I hope if my original thought of the voltage regulator is wrong that someone else will correct me, but I'm pretty sure, its been a while since I worked on the older stuff.
 
could be lots of things, alternator itself , voltage regulator or a short somewhere else. It should have fusible links protecting the circuit feeding the alternator so they fail and prevent wiring from doing that.
 
looks like there laying on the exhaust manifold too that will for sure start a fire, also those mices and squirrles will do that too, they chew the insulation off of the wires, then the wires short to ground and burn
 
From this vantasge point it looks like some wires were making contact with the exhaust manifold... Main wire to ground like that and you get a lot of current.
I would expect the regulator and possibly the alternator to be bad at this point but you can rewire it and try it out.
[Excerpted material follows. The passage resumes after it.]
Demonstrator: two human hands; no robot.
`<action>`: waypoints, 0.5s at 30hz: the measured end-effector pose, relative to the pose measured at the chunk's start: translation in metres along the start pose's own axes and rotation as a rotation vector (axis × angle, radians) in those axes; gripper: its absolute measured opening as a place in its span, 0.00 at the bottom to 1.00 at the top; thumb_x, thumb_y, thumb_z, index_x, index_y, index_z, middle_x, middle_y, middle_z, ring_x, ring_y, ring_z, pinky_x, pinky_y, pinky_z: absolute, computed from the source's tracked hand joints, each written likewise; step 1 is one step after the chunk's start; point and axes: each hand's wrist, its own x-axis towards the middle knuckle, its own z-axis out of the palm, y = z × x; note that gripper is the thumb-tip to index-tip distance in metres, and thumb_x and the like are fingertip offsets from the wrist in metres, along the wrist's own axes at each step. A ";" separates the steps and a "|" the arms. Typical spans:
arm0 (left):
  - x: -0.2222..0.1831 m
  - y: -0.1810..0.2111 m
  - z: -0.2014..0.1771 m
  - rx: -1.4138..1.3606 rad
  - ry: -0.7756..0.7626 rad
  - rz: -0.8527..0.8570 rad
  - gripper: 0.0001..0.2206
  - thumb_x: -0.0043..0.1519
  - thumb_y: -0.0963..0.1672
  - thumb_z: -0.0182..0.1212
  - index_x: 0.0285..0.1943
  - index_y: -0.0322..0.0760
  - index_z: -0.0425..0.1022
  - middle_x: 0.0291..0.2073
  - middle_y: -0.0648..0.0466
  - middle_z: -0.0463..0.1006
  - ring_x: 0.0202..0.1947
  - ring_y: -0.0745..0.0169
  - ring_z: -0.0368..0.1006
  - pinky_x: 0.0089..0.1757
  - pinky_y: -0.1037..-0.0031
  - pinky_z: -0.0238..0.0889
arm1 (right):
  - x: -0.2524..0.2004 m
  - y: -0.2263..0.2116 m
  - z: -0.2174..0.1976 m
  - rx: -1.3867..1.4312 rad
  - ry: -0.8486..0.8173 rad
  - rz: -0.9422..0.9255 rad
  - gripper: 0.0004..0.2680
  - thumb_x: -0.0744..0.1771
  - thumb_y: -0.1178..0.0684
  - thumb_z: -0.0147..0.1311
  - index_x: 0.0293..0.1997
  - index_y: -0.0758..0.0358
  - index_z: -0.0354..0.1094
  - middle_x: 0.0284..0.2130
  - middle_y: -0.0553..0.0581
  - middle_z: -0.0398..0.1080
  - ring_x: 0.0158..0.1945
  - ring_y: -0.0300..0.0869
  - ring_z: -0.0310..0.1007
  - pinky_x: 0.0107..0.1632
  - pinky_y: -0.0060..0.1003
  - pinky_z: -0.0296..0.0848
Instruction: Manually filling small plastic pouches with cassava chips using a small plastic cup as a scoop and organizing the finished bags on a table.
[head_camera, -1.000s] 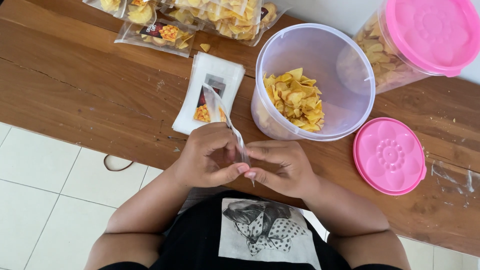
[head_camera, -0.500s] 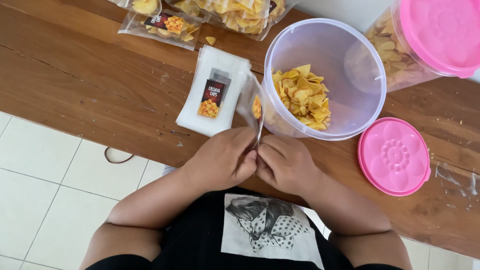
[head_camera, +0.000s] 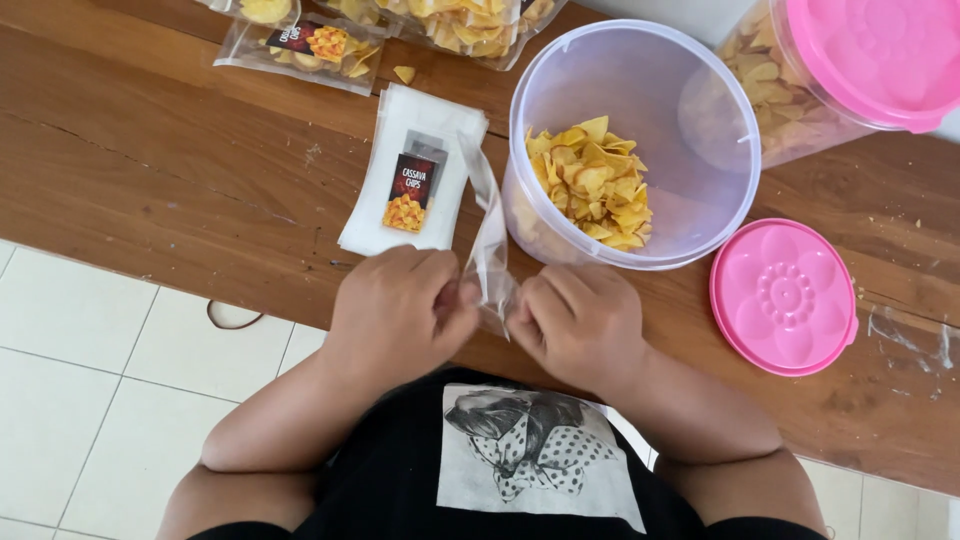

Usually a grounding like that will fry the reg and it will no longer control voltage. A good grounding will fry the diode trio in the alternator.

Rod
 

The wires APPEAR to be laying on the manifold. I don't think they are, and IF they are, it is probably because the heat from the fire caused them to sag and droop.

I'm guessing the fire got started because of either the mice chewing through the insulation, OR a defective voltage regulator.
 
lets see.. batterys are dead or very low. so alternator is charging full blast.

wires are old, cracked from lots of heat, and covered with grease.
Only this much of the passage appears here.